Transport and Warehousing also maintains a persistently elevated fatality rate profile, while Construction remains structurally higher than lower risk service sectors.
This distinction is important because industries with lower total fatality counts can still carry disproportionately high fatality rates once workforce size is considered.
Viewed together, the industry fatality count and fatality rate charts suggest the long term national improvement has not reduced risk evenly across all sectors.
Vehicle Incidents Continue Dominating Workplace Fatalities
The distribution of workplace fatalities by cause shows a striking long term pattern.
Vehicle incidents remain the single largest fatality mechanism across the dataset, consistently accounting for the largest share of annual workplace deaths.

Falls from height, struck by moving objects, and moving machinery incidents also remain persistently elevated across most years.
While individual causes fluctuate year to year, the broader composition has remained relatively stable over time, suggesting the underlying mechanisms contributing to workplace fatalities have changed less dramatically than the overall fatality totals themselves.
This is one of the more important findings within the dataset.
The long term reduction in fatalities appears to reflect:
- broad reductions across existing risk categories
rather than:
- the elimination of particular fatality mechanisms altogether
The Long Term Decline Masks Persistent Structural Risk Concentrations
The national workplace fatality trend is clearly lower than earlier historical levels, particularly when compared with the peak fatality years recorded during the 2000s.

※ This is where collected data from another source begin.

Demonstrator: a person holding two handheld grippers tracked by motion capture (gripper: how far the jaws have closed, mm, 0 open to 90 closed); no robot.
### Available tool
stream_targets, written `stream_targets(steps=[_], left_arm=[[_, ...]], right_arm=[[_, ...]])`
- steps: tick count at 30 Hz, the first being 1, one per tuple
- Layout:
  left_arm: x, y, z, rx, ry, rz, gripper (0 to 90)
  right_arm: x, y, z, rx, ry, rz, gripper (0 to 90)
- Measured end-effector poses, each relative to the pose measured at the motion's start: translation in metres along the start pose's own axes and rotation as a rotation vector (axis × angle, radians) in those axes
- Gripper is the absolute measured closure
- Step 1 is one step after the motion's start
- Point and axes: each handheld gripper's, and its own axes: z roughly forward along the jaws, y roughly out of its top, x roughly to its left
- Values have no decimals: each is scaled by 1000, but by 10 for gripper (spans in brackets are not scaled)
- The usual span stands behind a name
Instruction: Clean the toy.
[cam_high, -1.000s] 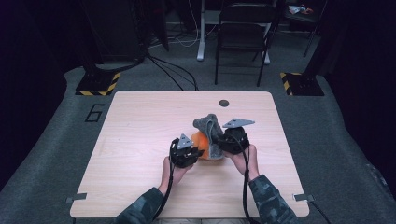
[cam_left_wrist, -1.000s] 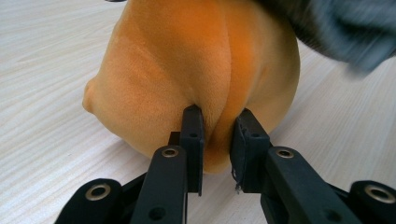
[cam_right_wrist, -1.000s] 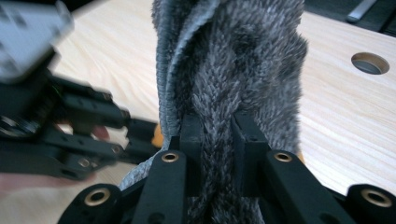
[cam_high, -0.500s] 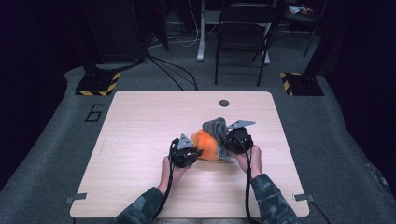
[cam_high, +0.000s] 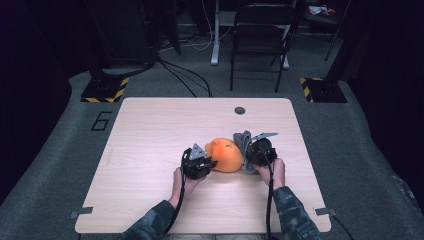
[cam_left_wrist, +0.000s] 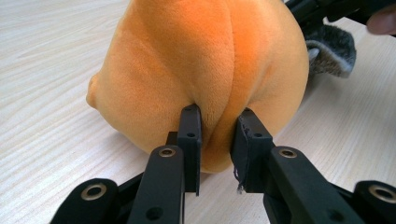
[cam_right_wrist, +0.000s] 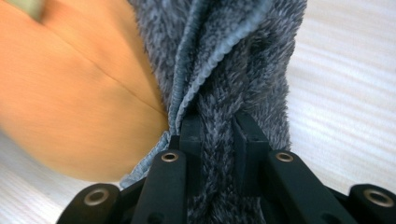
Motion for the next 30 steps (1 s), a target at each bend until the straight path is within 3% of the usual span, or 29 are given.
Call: stream_targets(steps=[6, 8, 10, 14, 18, 24, 28, 30], left_arm=[[4, -1, -1, 2, -1, -3, 743], [4, -1, -1, 0, -5, -21, 743], [5, -1, -2, -2, -2, -21, 742], [7, -2, -2, -2, -7, -25, 741], [8, -2, -2, -7, -5, -32, 738], [9, -2, -2, -8, -5, -34, 730], [9, -2, -2, -7, -4, -30, 721], [9, -2, -1, -8, -5, -30, 709]], right_arm=[[-9, -10, 18, 81, -25, 6, 756], [-10, -12, 22, 96, -21, 15, 755], [-8, -10, 20, 104, -33, -9, 756], [-10, -7, 13, 84, -45, -8, 761], [-14, 2, -7, 9, -41, 17, 763], [-4, 18, -43, -128, 49, 13, 763], [15, 23, -44, -123, 129, -13, 762], [25, 22, -34, -85, 123, -52, 761]])
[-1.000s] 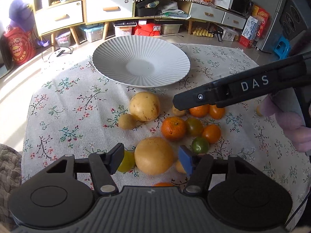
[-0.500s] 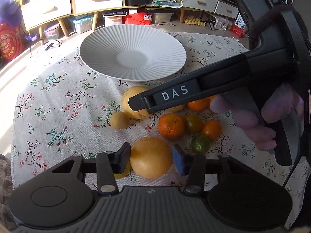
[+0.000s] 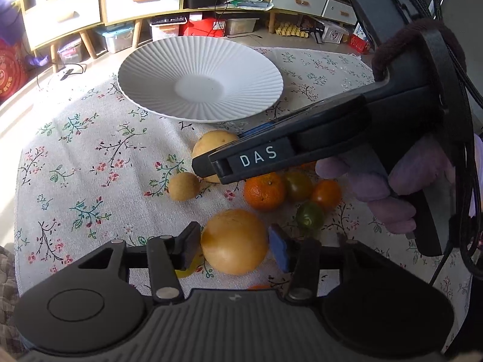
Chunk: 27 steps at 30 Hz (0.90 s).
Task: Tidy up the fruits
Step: 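Grasp the large yellow fruit with the right tool while the left tool grasps another, then carry both yellow fruits into the white bowl with both tools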
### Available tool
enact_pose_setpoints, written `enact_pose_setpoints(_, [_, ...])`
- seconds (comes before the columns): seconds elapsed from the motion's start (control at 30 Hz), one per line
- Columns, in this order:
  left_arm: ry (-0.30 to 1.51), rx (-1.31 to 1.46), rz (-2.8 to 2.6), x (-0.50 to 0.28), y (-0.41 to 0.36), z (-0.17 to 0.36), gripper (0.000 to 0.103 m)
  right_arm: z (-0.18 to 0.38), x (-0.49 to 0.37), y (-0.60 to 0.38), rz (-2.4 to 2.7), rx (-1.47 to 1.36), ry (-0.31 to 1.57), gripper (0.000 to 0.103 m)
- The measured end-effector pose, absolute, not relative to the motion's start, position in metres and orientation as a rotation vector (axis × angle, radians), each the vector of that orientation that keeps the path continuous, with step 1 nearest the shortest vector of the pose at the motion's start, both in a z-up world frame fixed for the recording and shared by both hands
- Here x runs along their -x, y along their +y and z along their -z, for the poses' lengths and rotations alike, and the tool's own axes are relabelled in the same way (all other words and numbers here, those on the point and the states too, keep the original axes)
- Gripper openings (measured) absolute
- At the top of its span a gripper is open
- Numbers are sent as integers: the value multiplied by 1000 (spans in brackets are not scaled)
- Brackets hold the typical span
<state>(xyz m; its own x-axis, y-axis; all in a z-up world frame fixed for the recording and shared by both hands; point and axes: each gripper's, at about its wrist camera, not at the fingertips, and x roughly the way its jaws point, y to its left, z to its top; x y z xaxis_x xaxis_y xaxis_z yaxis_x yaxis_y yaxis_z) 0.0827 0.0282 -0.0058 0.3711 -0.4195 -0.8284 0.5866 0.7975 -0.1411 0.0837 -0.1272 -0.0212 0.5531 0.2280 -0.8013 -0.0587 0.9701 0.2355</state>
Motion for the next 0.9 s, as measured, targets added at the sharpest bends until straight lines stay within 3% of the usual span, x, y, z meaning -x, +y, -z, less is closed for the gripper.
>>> enact_pose_setpoints(0.9, [978, -296, 607, -75, 12, 13, 39, -7, -64, -137, -125, -231, 928, 47])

However, the supporting industry and cause data shows fatalities remain persistently concentrated within:
- transport related incidents
- agriculture
- construction
- vehicle interactions
- falls
- moving object incidents
This creates an important distinction within the broader dataset.
The overall fatality trend has improved materially over time, but the structural distribution of fatality risk across industries and event types has remained comparatively stable.
In other words, workplace fatalities have declined nationally, but the underlying concentration of risk has proven far more persistent.